Work item: In the entries that follow, find the line containing "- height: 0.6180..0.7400"; from there, copy every line exactly through the line containing "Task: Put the".

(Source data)

********************

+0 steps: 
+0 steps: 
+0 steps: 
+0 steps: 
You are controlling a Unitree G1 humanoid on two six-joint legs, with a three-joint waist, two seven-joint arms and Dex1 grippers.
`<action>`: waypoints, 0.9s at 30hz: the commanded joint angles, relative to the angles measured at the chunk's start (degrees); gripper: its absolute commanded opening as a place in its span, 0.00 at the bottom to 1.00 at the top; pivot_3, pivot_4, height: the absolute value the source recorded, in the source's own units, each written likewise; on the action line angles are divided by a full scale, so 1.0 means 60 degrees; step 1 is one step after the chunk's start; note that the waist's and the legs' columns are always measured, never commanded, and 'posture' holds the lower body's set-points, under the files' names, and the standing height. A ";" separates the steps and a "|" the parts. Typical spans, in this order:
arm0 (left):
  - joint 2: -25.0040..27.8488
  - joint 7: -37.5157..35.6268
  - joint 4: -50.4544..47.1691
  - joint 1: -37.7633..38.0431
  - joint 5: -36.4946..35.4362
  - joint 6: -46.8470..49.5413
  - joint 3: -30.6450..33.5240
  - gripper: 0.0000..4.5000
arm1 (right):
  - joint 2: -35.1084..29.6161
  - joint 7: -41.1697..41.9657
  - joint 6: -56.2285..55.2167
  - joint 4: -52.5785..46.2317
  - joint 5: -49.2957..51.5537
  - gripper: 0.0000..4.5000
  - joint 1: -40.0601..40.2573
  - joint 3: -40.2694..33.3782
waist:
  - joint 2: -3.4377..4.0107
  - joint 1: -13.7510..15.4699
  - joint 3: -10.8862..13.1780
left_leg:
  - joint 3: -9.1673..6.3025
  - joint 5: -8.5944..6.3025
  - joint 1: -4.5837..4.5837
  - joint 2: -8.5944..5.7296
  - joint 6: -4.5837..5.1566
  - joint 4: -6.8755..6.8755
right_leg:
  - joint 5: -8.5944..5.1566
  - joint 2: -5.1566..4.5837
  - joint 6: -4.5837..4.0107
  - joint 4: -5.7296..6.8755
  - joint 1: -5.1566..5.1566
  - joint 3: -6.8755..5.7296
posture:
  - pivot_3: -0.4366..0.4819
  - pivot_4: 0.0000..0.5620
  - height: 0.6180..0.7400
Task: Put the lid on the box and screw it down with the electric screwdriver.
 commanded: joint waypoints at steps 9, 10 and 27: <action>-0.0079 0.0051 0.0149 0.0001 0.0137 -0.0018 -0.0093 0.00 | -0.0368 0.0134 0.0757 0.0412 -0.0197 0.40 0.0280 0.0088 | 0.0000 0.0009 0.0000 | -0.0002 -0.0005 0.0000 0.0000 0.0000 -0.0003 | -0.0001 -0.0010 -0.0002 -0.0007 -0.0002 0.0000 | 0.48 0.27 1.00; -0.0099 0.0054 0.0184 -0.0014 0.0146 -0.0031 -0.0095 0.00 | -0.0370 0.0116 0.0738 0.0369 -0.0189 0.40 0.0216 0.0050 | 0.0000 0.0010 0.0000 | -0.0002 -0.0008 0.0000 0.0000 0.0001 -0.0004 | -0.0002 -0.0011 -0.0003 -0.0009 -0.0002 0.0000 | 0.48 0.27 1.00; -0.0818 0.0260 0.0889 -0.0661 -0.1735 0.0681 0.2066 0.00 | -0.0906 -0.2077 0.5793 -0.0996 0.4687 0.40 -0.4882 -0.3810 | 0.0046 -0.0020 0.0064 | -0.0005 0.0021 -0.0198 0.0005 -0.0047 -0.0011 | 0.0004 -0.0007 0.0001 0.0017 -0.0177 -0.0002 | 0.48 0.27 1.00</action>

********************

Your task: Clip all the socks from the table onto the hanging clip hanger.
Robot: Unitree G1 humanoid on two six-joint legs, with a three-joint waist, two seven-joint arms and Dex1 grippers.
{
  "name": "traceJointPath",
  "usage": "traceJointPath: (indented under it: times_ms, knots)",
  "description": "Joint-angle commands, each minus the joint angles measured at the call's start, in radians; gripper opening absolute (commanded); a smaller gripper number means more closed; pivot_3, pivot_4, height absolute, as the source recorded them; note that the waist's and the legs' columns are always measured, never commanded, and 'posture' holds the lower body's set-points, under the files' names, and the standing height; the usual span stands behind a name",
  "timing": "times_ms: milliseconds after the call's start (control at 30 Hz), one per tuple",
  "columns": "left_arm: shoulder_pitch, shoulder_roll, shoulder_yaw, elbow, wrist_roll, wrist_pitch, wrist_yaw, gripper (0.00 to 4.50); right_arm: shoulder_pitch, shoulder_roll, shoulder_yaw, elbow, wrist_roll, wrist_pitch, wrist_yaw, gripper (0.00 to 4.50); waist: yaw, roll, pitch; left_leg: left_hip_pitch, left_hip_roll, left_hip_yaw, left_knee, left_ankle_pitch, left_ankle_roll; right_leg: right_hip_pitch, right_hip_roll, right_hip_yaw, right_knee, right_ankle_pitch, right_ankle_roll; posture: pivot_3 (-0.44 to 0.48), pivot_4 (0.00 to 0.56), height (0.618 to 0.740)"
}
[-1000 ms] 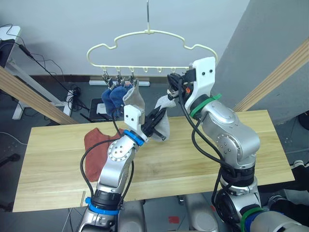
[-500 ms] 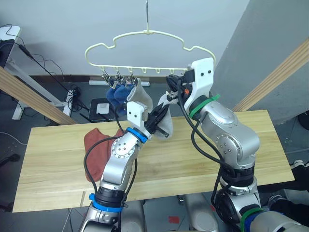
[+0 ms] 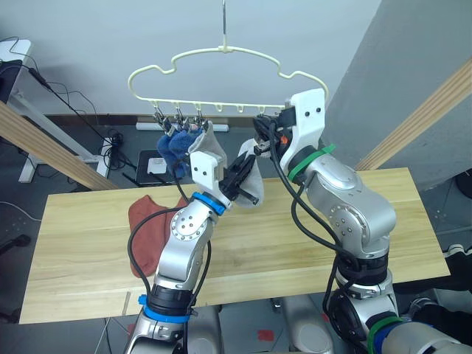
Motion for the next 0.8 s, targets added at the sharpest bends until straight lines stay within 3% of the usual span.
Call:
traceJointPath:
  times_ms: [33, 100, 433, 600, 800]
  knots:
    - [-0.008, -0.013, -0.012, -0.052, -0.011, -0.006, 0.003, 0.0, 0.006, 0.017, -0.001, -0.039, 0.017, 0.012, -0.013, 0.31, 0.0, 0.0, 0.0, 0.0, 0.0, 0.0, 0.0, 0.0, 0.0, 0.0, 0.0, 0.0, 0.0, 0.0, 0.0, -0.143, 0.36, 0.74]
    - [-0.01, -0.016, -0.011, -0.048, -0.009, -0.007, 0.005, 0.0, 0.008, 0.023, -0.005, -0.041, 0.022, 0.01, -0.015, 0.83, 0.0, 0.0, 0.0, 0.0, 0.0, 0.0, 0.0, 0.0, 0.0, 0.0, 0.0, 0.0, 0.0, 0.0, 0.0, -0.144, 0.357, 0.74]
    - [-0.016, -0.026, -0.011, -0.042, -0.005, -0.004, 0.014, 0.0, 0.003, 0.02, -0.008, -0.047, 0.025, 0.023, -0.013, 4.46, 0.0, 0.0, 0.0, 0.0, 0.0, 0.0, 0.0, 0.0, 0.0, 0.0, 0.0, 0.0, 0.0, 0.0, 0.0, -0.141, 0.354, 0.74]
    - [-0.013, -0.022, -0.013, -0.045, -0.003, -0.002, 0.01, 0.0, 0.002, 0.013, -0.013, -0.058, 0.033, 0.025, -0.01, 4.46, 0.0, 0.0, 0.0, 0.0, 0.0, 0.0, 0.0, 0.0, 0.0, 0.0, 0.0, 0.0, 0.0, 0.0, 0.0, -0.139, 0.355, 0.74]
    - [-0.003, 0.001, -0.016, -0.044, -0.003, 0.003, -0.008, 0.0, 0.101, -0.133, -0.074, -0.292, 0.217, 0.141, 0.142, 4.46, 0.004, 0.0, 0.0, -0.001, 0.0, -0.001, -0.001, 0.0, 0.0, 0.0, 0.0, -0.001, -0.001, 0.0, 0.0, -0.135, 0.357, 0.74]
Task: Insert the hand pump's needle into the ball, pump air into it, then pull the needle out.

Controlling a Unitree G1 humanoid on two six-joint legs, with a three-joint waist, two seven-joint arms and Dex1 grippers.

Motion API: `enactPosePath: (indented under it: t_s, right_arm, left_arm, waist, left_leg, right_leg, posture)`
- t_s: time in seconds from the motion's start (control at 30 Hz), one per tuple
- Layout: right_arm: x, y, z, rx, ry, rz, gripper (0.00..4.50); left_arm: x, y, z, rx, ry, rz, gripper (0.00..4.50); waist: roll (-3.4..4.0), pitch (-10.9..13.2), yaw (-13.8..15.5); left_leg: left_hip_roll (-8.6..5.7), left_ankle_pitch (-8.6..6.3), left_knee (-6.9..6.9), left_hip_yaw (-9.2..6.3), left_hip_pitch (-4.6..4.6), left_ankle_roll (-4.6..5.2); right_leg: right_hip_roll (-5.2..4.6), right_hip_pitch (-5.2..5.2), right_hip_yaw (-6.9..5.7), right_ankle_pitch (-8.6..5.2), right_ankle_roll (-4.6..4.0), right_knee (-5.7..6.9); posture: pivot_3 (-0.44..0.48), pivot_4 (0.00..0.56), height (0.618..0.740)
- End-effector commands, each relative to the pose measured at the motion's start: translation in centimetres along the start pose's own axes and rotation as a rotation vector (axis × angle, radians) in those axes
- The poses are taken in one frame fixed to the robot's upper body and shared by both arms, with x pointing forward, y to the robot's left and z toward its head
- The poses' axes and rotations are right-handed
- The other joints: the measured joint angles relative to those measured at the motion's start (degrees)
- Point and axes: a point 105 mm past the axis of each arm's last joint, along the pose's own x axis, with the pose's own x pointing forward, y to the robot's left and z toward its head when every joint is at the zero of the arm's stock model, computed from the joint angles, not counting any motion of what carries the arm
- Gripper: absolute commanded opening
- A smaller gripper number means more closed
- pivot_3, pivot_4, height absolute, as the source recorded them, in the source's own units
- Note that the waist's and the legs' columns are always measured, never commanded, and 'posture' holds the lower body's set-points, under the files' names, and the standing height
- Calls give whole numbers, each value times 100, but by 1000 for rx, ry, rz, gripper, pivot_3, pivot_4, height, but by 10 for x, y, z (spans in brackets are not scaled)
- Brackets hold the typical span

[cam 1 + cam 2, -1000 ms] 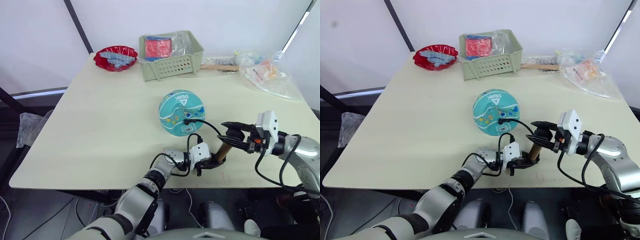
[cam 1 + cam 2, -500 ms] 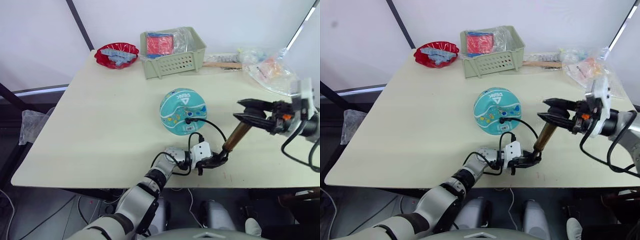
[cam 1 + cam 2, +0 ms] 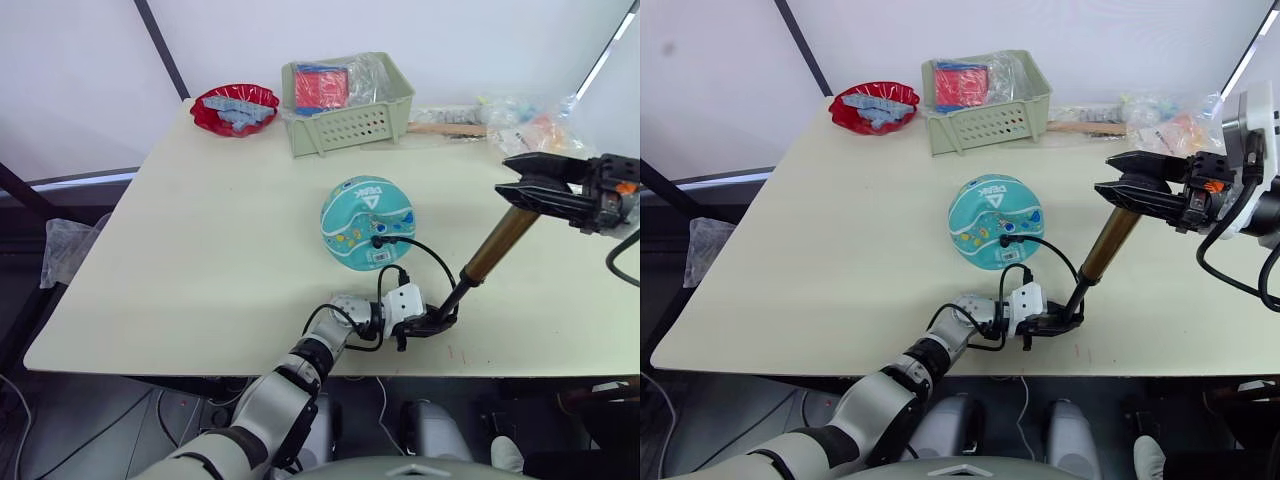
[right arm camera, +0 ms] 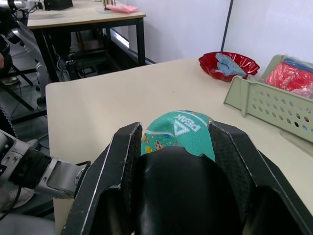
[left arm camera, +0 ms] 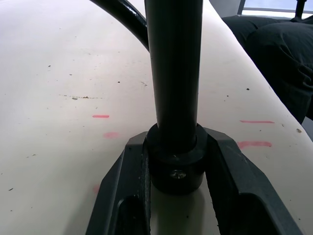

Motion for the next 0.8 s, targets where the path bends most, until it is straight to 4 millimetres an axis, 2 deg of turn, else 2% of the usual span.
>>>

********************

Answer to the exercise:
  - height: 0.6180..0.7400
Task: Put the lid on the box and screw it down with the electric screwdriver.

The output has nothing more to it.